The messages contain a lot of personal information, and there are hardly any users willing to provide their correspondence with the developers of language models “for experiments”.
But in order to prompt the users at the proper level of words, access to what they write is necessary; however, it is private information that cannot be transferred anywhere. It follows from this that an algorithm is needed for learning a language model that does not “peep” into user data.
To solve this problem, we turn to the distributed training of models. The main idea of ​​the approach is as follows:
- The server learns the basic model on a large amount of data (books, articles, forums). This model is able to generate coherent smooth sentences, that is, in general, has learned a language. However, her “style of communication” is different from the style used in SMS and instant messengers, and the tips may be too literary.

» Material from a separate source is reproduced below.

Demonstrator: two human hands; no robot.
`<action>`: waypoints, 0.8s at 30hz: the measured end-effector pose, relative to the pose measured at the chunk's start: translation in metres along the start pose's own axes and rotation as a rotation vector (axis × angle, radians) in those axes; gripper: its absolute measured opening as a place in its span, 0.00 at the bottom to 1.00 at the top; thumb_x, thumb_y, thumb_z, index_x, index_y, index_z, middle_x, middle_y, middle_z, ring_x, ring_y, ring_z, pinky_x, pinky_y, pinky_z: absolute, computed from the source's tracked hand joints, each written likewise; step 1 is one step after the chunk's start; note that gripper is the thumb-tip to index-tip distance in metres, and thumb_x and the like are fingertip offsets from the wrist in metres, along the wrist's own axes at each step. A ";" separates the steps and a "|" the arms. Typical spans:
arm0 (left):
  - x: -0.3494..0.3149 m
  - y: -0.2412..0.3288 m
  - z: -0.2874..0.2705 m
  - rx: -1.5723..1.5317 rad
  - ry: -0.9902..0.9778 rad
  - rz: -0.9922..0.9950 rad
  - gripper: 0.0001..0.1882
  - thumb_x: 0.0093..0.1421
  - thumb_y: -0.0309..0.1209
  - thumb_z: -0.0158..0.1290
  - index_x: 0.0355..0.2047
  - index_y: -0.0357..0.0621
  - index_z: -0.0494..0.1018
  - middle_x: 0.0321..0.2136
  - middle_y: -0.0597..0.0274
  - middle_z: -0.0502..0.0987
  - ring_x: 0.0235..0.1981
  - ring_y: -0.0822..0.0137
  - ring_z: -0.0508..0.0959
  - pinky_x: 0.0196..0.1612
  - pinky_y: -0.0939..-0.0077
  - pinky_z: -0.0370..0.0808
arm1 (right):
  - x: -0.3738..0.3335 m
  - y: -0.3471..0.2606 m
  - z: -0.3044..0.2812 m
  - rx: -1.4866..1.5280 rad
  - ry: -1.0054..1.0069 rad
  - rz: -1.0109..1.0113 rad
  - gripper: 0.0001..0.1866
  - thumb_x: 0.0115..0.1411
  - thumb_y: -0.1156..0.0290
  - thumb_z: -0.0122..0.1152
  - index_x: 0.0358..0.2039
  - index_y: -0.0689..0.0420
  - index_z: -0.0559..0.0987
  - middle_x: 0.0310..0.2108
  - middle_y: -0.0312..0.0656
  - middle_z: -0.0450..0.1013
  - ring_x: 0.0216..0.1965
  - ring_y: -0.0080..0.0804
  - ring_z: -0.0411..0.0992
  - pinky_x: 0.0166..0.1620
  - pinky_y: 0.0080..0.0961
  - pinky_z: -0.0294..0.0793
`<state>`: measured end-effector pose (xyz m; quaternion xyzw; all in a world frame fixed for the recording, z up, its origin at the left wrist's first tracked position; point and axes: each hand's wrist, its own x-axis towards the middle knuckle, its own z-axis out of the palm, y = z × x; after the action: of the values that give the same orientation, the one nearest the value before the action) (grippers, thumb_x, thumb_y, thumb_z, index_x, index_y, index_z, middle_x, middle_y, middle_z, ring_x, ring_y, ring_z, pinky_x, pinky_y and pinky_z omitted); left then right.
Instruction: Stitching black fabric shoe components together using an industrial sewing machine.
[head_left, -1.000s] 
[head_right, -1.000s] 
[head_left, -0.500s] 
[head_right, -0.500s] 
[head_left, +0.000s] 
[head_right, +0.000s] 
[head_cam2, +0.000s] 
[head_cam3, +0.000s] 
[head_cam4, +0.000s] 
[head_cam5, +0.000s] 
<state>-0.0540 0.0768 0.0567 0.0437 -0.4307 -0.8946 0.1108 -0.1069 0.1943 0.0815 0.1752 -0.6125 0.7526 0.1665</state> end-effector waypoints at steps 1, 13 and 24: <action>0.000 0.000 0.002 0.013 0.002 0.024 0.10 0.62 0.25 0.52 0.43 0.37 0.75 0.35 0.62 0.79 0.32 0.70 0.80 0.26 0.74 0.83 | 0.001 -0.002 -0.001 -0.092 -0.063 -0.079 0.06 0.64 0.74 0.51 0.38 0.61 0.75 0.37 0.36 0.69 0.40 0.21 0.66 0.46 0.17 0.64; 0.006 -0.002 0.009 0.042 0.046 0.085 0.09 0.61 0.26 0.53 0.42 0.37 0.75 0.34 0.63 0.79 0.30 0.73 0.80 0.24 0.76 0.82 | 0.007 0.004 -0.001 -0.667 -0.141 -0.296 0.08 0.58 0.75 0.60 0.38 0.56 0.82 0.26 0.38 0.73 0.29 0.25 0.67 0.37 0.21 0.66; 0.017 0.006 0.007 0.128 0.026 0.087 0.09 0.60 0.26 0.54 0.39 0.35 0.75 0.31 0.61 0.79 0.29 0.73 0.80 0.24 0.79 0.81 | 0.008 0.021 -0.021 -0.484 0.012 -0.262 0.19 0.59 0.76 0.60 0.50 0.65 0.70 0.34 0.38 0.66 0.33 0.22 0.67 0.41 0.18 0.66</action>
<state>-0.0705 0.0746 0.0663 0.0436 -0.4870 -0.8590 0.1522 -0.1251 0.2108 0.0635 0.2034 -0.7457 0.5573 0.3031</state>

- This model is a little training on the phone on the texts typed by the user. It is important that in this case the data is not sent to the server, and no one other than the user gets access to them. It is also worth noting that the additional training of the model takes less than three minutes (tested on the Samsung S8) and slightly affects the charge of the phone’s battery.
- Pre-trained models of different users are collected on the server and combined into one. There are various methods of combining models. In our approach, the weights of the models are simply averaged. Then the updated model is sent to users.
Collecting models from several users is important because each person knows many more words than he manages to type on his device, for example, in a month. Consequently, for a good modeling language needs information from many users.
Good. User data is not sent to the server. But after all, custom models are going. Is it possible to extract private information from these models? Maybe she is there, but in "encrypted" form?
The answer is no. First, the models are averaged over a large number of users. Accordingly, personal information characteristic of only one person is lost against the background of information common to a group of people. Secondly, when teaching neural networks, various methods are used to protect the model from retraining, aimed, inter alia, at minimizing the influence of atypical examples. Thus, the final model contains information about the “average” user.
For interested readers
More details, specific formulations, experiments, and so on were published in an
article on arXiv , which will be presented at ICLR 2018. In addition, it presents mathematical evidence that the averaged general model protects well the data of each individual user.